[llvm-commits] [PATCH] Use GetUnderlyingObjects in misched
Andrew Trick
atrick at apple.com
Fri Dec 7 16:16:50 PST 2012
On Dec 6, 2012, at 10:28 AM, Andrew Trick <atrick at apple.com> wrote:
> Hal,
>
> I'm hoping to do some compile time measurements soon. I'll apply your patch and verify that it isn't a problem for the usual benchmarks. I agree that GetUnderlyingObjects should use its MaxLookup parameter correctly. That's a more general problem that doesn't need to hold up the patch.
I don't see any alarming compile times with your patch. Actually I tested a modified version of the patch where I removed the inner loop that revisits all found objects at each step. Take a look at the modifications.

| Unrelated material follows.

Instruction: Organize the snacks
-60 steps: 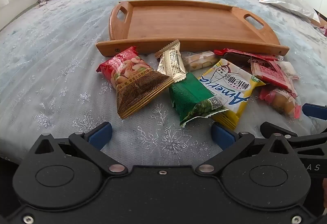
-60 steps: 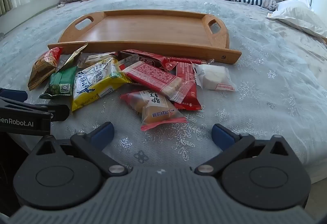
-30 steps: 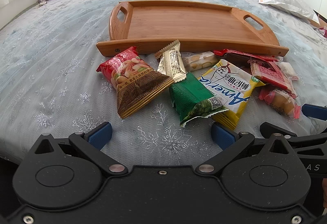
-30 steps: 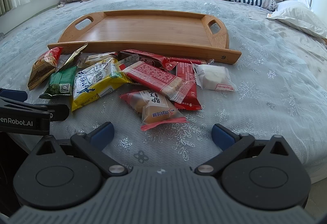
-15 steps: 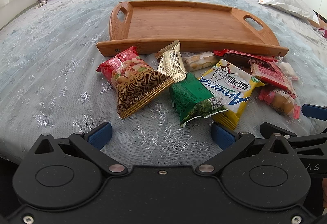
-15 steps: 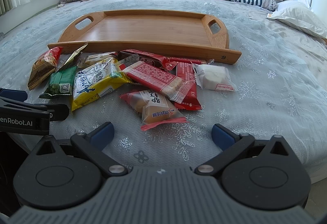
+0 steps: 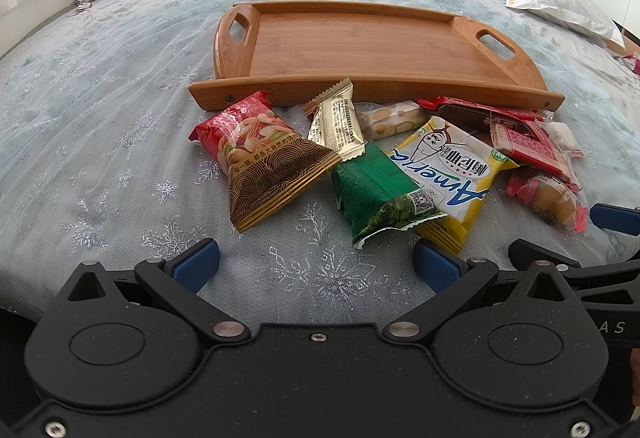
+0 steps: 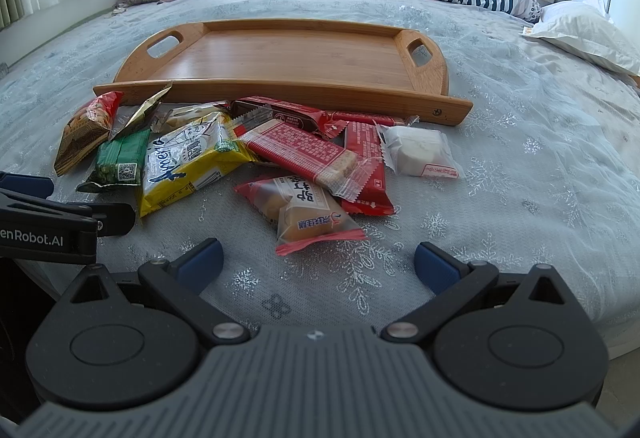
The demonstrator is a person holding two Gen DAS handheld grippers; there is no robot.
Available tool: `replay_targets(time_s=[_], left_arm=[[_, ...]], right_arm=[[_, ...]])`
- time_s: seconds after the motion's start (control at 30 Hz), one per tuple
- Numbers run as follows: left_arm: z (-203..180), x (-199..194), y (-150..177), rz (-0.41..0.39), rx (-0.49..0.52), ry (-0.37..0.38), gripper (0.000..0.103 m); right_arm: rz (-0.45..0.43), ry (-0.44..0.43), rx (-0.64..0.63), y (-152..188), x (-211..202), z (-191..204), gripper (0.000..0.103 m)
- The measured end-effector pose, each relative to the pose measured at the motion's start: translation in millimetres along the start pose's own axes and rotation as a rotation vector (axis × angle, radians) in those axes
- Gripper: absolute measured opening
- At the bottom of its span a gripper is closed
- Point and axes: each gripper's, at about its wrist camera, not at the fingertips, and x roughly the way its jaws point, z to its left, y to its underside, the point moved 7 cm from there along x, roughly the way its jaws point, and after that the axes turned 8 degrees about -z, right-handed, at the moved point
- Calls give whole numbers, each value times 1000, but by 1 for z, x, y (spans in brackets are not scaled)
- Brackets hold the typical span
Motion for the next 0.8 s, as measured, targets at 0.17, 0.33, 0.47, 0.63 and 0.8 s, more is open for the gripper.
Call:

If you agree, then please check in.
-Andy
-------------- next part --------------
A non-text attachment was scrubbed...
Name: misched_objs-andy.patch
Type: application/octet-stream
Size: 12871 bytes
Desc: not available
URL: <http://lists.llvm.org/pipermail/llvm-commits/attachments/20121207/e6dc93ad/attachment.obj>
-------------- next part --------------
> As a side note, I recently improved getUnderlyingObjectFromInt() to handle the case in which the address offset comes from a phi.
>
> While your waiting for my compile time results, can you address this comment:
>
> ---
> What if you mark the results of GetUnderlyingObjects visited like this?
>
> + for (SmallVector<Value *, 4>::iterator I = Objs.begin(), IE = Objs.end();
> + I != IE; ++I) {
> + V = *I;
> + if (!Visited.insert(V))
> + continue;
>
> Then do you still need this?
>
> + if (!Visited.count(O))
> + Working.push_back(O);
>
> Or this?
>
> + bool Found = false;
> + for (SmallVectorImpl<Value *>::iterator J = Objects.begin(),
> + JE = Objects.end(); J != JE; ++J)
> + if (V == *J) {
> + Found = true;
> + break;
> + }
> +
> + if (!Found)
>
> -Andy
>
> On Dec 6, 2012, at 9:40 AM, Hal Finkel <hfinkel at anl.gov> wrote:
>
>> Sergei, thanks!
>>
>> Evan, Andy, the changes on my end also look small. I'd need to setup the benchmarks on a quieter machine to get real numbers, and I've not had a chance to do that yet. Do either of you object to committing this in the mean time?
>>
>> Also, if there is an unacceptably-large performance impact, I think that the correct way to address the problem would be with a follow-up patch to provide GetUnderlyingObjects with a recursion limit (in the current implementation, it passes its MaxLookup parameter to GetUnderlyingObject, but does not use it itself to limit the number of phis and selects it looks through).
>>
>> Thanks again,
>> Hal
>>
>> ----- Original Message -----
>>> From: "Sergei Larin" <slarin at codeaurora.org>
>>> To: "Hal Finkel" <hfinkel at anl.gov>, "Evan Cheng" <evan.cheng at apple.com>
>>> Cc: llvm-commits at cs.uiuc.edu
>>> Sent: Monday, December 3, 2012 10:45:54 AM
>>> Subject: RE: [llvm-commits] [PATCH] Use GetUnderlyingObjects in misched
>>>
>>> It was not much - I did not keep the exact numbers, but it was
>>> somewhere under 1-2% for a pathological case.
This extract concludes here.